About a function of bounded variation

Question

If $f:[a,b]\to\Bbb{R}$ is of bounded variation. Let be $f^+(x)=\max\{f(x),0\}$ and $f^-(x)=\max\{-f(x),0\}$, then $f^+,f^-$ are functions of bounded variation. It is true? I know the inverse is true.

Answer 1

The statement is true: let's prove it, by first recalling some elementary properties of positive and negative parts $f^+$ and $f^-$ of a given function $f:[a,b]\to\Bbb{R}$. $$ \begin{split} f&=f^+-f^-\\ |f|&=f^++f^- \end{split} \iff \begin{split} f^+&=\frac{1}{2}\big(f-|f|\big)\\ f^-&=\frac{1}{2}\big(|f|-f\big) \end{split}\tag{1}\label{1} $$

From \eqref{1}, recalling that $BV([a,b])$ is a (topological) vector (as a matter of fact, Banach) space (see for example Natanson (1983), §8.3, pp.216-217, theorem 3), we can prove that $f\in BV([a,b])$ implies $f^+,f^-\in BV([a,b])$ by proving that the former property implies $|f|\in BV([a,b])$: that's precisely what we'll do below.

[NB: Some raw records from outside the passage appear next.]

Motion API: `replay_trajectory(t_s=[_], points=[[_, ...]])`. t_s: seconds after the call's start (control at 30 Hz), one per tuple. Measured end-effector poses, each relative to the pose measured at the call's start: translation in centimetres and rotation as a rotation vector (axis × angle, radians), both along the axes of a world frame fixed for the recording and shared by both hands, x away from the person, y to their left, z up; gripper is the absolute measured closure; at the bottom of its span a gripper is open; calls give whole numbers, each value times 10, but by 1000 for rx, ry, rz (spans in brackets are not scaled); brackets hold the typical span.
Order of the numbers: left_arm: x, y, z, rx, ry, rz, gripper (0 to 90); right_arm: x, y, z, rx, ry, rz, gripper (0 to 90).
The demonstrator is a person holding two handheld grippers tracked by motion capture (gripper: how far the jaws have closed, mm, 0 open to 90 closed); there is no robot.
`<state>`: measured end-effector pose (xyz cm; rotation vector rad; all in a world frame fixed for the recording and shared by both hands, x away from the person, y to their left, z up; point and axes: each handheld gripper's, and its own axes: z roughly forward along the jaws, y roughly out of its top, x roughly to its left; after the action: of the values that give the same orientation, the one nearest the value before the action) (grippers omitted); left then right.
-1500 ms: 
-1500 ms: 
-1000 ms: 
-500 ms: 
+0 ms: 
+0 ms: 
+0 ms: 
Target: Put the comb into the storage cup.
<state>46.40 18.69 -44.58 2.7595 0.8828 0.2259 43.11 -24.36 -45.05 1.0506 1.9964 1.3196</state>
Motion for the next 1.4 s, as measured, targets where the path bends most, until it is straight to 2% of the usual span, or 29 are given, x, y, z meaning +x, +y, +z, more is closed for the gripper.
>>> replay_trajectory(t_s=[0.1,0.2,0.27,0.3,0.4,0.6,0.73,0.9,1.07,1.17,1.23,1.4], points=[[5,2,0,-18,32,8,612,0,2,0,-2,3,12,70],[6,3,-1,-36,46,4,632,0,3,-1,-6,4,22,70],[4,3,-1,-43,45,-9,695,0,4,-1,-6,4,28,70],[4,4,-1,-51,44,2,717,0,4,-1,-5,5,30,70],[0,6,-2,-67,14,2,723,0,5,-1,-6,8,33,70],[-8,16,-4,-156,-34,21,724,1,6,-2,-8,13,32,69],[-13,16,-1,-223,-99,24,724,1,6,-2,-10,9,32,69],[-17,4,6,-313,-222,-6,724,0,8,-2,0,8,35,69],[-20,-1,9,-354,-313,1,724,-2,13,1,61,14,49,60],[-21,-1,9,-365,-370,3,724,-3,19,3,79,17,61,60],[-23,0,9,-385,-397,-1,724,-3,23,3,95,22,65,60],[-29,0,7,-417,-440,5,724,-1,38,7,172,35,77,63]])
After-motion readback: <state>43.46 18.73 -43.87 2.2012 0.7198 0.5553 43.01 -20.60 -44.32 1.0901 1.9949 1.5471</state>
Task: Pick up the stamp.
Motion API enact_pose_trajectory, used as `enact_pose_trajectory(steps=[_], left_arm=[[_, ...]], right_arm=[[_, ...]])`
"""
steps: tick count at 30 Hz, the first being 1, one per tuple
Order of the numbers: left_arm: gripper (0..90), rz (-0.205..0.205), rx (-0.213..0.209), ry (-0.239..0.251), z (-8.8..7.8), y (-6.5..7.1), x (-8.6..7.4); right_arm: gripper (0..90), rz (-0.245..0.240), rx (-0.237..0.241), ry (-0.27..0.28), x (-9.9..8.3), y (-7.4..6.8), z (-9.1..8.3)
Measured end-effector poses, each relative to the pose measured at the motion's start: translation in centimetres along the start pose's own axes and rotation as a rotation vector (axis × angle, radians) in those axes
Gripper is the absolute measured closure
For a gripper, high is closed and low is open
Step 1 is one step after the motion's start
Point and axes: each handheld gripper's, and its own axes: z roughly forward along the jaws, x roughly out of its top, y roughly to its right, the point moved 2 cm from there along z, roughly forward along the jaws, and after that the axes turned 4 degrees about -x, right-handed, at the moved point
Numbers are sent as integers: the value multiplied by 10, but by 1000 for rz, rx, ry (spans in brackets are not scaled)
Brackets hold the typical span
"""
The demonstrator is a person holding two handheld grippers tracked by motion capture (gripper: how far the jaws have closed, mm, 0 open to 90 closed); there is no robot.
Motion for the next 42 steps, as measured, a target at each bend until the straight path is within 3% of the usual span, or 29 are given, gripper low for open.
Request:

Definition 1. A function $f:[a,b]\to\Bbb{R}$ is said to be of bounded variation, symbolized as $f\in BV([a,b])$, if $$ V_a^b(f)=\sup_{P \in \mathscr{P}} \sum_{i=0}^{n_{P}-1} | f(x_{i+1})-f(x_i) |<\infty $$ where

• $P$ is a partition of $[a,b]$ and
• $\mathscr{P}$ is the set of all partitions of the same interval.

Lemma. If $f\in BV([a,b])$ then $|f|\in BV([a,b])$.

Proof. $f\in BV([a,b])$ implies that $V_a^b(f)<\infty$ $$ \begin{split} V_a^b(f)&=\sup_{P \in \mathscr{P}} \sum_{i=0}^{n_{P}-1} | f(x_{i+1})-f(x_i) |\\ &\geq \sup_{P \in \mathscr{P}} \sum_{i=0}^{n_{P}-1} \big| |f(x_{i+1})|-|f(x_i)| \big|\\ &=V_a^b(|f|) \end{split} $$ therefore $|f|\in BV([a,b])$. $\blacksquare$

Then, by the vector space properties of $BV([a,b])$, $$ f\in BV([a,b])\:\Longrightarrow \begin{split} f^+&=\frac{1}{2}\big(f-|f|\big)\in BV([a,b])\\ f^-&=\frac{1}{2}\big(|f|-f\big)\in BV([a,b]) \end{split} $$ Notes

• It is not necessary to have a look at one of the classical monographs in real analysis in order to prove that $BV([a,b])$ is a vector space: the property follow easily from the definition of bounded variation ad from the triangle inequality, by proceeding in a similar way to what is done in the above lemma.
• Again the above lemma, jointly with other standard propositions, implies that $$ f\in BV([a,b])\iff|f|\in BV([a,b])\iff f^+,f^-\in BV([a,b]) $$

[1] Natanson, I. P. (1983)[1961] "Theory of Functions of a Real Variable", revised ed., New York: Ungar, pp. 277, ISBN 0-8044-7012, MR 0067952, Zbl 0064.29102.

Answer 2

Here is a self contained argument:

If $h:=f+g$ then one has for all $x$ and $y$ the inequalities $$|h(x)-h(y)|\leq|f(x)-f(y)|+|g(x)-g(y)|,\quad \bigl|\,|f(x)|-|f(y)|\,\bigr|\leq|f(x)-f(y)|\ .$$ From this we can immediately conclude that when both $f$ and $g$ are of bounded variation on an interval $[a,b]$ then so are $f+g$ and $|f|$.

It remains to note that $$f^+={1\over2}\bigl(|f|+f\bigr),\qquad f^-={1\over2}\bigl(|f|-f\bigr)\ .$$